### [YOUR OBJECTIVE]
In the data that follows, find the line with "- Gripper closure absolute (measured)"; transcribe it, every later line up to the one with "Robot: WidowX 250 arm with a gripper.", and that line as well, exactly and with no others.

### [INFORMATION PROVIDED]
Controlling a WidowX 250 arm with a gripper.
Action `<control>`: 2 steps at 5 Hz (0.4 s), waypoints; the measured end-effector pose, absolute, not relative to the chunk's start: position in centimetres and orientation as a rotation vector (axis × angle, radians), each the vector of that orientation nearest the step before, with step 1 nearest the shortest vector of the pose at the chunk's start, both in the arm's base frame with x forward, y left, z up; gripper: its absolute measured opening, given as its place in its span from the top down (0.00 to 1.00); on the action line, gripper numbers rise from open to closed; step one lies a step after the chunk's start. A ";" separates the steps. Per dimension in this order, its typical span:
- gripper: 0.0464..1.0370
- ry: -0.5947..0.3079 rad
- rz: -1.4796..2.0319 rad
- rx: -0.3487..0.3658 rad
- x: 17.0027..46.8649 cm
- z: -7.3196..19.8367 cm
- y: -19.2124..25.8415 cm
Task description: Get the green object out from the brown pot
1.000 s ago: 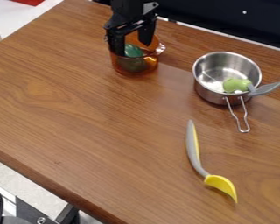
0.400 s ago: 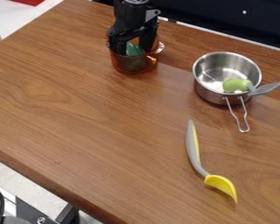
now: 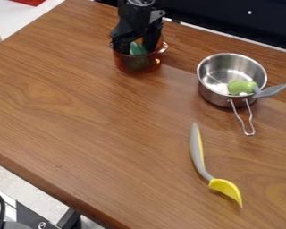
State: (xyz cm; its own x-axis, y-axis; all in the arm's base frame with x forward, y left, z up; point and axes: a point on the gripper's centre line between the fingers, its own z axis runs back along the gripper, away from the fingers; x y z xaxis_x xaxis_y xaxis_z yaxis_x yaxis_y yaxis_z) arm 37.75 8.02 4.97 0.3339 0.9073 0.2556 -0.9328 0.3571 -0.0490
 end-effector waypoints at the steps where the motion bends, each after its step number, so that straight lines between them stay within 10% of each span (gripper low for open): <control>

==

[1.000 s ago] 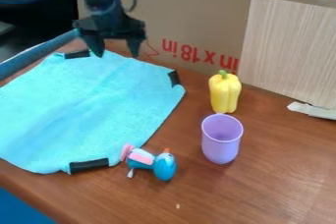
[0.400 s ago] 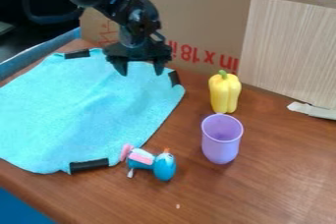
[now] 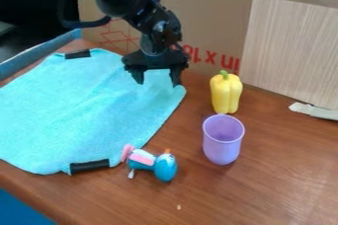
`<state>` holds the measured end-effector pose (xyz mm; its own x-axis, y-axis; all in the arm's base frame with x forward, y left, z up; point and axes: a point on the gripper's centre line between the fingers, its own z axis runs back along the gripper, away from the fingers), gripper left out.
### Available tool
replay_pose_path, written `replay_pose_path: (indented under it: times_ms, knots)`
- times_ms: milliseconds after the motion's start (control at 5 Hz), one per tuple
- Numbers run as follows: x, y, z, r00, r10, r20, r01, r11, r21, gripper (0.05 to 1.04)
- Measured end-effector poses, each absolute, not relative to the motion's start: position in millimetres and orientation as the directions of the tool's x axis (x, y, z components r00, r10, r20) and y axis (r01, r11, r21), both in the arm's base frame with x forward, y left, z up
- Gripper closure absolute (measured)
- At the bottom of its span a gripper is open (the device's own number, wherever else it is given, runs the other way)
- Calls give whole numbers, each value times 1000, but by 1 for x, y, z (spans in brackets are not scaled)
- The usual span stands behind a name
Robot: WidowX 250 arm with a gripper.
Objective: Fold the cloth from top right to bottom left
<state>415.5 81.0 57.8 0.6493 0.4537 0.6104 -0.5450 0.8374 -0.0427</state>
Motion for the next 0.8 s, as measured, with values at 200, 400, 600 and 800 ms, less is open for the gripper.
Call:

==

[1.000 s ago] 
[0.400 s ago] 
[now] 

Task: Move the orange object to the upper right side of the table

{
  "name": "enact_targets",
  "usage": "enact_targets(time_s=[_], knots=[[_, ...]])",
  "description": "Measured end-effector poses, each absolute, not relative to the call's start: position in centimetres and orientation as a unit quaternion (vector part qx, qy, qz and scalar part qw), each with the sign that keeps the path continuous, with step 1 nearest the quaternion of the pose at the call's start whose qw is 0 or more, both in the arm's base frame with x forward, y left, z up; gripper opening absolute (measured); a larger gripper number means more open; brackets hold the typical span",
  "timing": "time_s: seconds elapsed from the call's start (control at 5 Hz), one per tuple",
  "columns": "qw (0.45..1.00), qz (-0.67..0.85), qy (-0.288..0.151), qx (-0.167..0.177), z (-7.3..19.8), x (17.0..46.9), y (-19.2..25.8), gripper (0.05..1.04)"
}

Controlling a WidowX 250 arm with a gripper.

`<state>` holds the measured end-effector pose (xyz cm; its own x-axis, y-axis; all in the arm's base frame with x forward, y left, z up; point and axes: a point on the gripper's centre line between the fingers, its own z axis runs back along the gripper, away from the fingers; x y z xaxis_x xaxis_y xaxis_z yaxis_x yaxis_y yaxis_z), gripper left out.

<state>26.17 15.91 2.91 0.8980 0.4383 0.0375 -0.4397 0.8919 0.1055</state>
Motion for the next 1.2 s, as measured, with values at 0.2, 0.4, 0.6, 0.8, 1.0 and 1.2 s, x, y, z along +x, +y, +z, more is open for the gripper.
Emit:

### [SOLUTION TO THIS TASK]
- Gripper closure absolute (measured)
- At the bottom of its span a gripper is open (the device's own number, wherever else it is given, runs the other way)
- Calls give whole numbers, each value times 1000, but by 1 for x, y, z (spans in brackets are not scaled)
- The usual span stands behind a name
Robot: WidowX 250 arm with a gripper.

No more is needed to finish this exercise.